[Saved data entries]
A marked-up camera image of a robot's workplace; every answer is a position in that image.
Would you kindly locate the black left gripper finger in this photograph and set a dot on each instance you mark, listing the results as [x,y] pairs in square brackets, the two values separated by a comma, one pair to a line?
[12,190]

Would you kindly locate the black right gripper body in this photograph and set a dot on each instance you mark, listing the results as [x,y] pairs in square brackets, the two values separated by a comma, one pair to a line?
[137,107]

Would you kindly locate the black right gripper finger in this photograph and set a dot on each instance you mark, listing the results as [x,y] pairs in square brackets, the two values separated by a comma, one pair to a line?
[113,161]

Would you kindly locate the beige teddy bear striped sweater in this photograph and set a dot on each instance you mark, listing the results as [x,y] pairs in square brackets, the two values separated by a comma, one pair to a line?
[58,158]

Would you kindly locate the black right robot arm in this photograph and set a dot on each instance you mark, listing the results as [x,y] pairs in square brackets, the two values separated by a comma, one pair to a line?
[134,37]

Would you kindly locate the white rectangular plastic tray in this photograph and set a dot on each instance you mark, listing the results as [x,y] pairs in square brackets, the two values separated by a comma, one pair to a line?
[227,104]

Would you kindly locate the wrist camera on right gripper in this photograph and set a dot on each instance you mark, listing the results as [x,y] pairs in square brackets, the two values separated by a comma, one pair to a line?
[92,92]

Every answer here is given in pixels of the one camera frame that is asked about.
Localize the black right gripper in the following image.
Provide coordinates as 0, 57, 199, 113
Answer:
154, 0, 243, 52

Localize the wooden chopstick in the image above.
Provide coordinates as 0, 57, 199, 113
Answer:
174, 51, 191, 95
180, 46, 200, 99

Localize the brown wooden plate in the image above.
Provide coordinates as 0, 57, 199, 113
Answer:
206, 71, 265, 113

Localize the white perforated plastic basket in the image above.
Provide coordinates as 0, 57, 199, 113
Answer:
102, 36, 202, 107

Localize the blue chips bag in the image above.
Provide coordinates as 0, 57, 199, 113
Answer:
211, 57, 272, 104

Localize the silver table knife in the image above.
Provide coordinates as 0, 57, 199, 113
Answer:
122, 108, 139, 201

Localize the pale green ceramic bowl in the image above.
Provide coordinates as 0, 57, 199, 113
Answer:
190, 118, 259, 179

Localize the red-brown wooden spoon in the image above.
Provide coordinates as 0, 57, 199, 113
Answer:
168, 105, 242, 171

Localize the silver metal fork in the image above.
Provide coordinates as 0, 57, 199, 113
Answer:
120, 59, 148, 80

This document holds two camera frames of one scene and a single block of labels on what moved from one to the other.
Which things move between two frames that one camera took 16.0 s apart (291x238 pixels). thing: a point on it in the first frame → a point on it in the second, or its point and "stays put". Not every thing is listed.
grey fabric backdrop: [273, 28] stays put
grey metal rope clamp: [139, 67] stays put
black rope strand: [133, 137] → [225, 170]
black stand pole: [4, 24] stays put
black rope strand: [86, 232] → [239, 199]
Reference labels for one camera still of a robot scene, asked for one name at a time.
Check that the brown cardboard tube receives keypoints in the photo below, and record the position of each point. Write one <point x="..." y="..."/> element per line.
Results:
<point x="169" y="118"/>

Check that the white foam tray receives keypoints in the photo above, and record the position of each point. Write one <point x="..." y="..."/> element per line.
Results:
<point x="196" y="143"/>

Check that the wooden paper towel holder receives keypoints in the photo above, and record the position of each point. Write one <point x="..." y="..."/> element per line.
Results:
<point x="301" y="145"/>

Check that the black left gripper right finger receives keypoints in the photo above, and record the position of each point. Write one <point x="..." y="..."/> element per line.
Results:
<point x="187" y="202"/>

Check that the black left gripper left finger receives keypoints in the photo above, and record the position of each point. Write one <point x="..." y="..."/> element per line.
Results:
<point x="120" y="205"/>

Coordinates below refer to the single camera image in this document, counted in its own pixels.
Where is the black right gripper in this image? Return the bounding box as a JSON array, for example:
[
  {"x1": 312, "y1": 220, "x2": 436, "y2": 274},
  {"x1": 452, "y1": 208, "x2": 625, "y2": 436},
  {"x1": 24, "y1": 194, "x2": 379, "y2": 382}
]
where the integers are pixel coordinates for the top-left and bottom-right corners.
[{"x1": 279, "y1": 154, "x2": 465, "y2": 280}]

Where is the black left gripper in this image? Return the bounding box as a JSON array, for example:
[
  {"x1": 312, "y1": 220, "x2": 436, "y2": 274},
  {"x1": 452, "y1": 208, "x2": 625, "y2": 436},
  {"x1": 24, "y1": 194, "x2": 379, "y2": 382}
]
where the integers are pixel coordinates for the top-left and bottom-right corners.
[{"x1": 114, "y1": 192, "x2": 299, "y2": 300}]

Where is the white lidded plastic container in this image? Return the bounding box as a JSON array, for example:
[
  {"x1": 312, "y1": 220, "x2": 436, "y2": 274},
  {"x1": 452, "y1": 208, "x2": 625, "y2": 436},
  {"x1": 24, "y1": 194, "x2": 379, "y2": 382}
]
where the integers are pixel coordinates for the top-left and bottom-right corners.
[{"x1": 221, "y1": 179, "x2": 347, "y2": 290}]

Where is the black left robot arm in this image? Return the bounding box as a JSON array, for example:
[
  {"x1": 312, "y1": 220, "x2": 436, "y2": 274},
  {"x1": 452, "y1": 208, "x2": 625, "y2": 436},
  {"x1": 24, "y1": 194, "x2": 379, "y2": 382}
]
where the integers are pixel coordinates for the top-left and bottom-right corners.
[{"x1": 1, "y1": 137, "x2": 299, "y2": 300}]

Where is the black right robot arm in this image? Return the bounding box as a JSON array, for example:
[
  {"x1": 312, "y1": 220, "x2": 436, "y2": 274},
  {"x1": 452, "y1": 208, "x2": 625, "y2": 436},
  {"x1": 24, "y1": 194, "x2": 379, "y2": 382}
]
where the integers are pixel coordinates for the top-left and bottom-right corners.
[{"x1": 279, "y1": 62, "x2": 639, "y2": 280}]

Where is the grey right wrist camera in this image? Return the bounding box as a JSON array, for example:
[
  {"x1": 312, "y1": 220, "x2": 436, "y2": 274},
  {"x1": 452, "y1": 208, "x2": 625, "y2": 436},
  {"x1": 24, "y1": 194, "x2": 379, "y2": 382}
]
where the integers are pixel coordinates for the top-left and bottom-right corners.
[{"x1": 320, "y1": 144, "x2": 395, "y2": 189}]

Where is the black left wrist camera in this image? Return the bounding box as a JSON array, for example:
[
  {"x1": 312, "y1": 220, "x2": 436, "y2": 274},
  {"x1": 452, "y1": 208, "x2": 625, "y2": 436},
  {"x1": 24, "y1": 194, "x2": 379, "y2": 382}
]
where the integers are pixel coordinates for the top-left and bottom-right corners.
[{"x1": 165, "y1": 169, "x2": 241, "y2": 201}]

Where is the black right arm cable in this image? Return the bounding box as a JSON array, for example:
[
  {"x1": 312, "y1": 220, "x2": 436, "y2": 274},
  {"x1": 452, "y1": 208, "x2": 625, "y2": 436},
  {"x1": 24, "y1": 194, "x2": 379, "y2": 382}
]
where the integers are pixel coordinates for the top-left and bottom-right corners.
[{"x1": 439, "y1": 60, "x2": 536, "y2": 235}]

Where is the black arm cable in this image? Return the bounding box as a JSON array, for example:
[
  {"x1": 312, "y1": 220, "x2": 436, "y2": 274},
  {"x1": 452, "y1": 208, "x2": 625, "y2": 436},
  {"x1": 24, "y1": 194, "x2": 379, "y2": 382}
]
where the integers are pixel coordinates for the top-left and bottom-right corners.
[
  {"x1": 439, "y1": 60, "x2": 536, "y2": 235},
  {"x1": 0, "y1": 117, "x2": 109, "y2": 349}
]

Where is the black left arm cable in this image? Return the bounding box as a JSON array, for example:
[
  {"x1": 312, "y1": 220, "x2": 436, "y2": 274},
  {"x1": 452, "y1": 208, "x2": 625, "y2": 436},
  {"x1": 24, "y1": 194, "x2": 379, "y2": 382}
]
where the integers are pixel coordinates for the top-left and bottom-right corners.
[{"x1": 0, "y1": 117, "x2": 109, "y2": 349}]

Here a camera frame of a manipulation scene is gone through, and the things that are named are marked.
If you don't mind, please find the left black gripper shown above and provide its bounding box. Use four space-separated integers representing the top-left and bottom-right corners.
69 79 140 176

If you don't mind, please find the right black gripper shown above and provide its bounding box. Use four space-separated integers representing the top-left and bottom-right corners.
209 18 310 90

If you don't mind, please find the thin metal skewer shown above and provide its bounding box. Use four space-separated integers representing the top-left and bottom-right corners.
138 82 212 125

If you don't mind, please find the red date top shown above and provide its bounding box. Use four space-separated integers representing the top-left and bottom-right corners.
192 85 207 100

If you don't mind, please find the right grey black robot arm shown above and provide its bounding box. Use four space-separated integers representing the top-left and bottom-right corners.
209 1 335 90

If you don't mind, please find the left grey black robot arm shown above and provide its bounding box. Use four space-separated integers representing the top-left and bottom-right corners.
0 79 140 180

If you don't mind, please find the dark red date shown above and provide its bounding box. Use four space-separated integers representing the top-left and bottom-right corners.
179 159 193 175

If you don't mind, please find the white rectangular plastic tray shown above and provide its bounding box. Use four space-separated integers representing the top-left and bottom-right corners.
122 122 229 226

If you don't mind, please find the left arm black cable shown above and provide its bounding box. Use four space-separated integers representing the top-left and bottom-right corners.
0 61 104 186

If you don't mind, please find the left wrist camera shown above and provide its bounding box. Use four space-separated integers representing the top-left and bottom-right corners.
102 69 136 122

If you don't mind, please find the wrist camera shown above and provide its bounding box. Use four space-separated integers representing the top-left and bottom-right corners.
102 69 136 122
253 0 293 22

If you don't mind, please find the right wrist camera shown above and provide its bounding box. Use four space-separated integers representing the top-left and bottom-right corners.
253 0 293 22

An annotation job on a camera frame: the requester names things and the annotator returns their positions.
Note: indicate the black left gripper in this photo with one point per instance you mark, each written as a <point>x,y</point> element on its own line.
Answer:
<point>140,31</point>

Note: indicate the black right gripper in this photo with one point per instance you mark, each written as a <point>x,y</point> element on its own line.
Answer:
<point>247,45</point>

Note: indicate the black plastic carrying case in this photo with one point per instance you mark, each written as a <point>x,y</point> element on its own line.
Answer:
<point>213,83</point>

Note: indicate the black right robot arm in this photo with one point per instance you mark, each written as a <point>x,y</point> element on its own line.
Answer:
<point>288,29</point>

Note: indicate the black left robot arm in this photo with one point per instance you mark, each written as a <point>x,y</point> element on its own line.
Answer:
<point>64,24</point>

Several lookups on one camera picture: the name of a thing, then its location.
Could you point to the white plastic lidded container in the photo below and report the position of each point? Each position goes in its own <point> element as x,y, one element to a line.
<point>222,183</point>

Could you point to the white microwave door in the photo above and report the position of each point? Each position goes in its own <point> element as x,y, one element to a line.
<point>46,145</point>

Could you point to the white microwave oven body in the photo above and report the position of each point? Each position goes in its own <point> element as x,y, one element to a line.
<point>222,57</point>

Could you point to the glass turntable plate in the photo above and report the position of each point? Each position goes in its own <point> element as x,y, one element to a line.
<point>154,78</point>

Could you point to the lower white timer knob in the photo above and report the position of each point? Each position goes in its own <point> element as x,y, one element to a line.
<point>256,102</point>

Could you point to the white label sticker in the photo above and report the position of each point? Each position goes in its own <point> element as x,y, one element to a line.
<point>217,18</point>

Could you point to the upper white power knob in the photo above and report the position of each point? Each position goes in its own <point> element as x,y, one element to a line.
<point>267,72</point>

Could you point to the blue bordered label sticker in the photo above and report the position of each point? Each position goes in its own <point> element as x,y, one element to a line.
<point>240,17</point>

## Work order
Please transcribe exactly the lines above from the line that has "Could you point to the upper" up to and including the line that has "<point>267,72</point>"; no other line belongs in the answer.

## Task answer
Could you point to the upper white power knob in the photo above and report the position of each point? Each position goes in its own <point> element as x,y, one element to a line.
<point>267,72</point>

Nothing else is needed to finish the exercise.